(Data extracted from a collection)
####

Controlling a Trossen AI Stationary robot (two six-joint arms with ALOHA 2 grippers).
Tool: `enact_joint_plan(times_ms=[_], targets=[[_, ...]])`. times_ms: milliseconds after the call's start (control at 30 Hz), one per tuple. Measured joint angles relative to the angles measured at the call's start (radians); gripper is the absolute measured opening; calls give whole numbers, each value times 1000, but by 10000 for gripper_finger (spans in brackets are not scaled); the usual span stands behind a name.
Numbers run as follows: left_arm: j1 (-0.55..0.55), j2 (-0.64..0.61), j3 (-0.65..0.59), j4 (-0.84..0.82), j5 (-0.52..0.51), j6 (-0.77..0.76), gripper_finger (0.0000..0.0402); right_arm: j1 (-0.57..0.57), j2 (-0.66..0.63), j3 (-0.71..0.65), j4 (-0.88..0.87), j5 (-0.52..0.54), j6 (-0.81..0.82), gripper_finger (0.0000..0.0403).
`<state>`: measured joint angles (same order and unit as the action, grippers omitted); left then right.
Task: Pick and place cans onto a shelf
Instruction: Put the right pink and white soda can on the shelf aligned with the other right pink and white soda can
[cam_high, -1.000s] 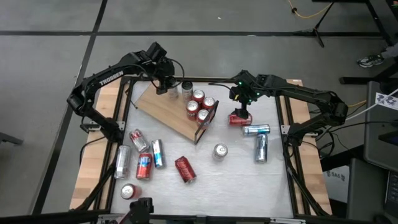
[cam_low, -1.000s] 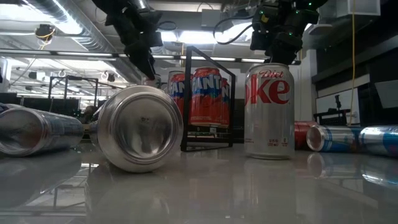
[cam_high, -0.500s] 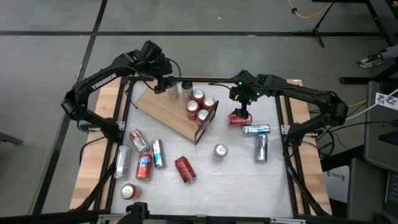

####

■ Goal of the exercise ■
Please reproduce exactly, and nothing more, the lines from the one containing "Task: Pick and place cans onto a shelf" through the last line of the entries, both included; pictures stay out.

■ Task result ■
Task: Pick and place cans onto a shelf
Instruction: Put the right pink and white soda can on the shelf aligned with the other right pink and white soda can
[cam_high, -1.000s] 
[cam_low, -1.000s] 
[cam_high, -0.500s] 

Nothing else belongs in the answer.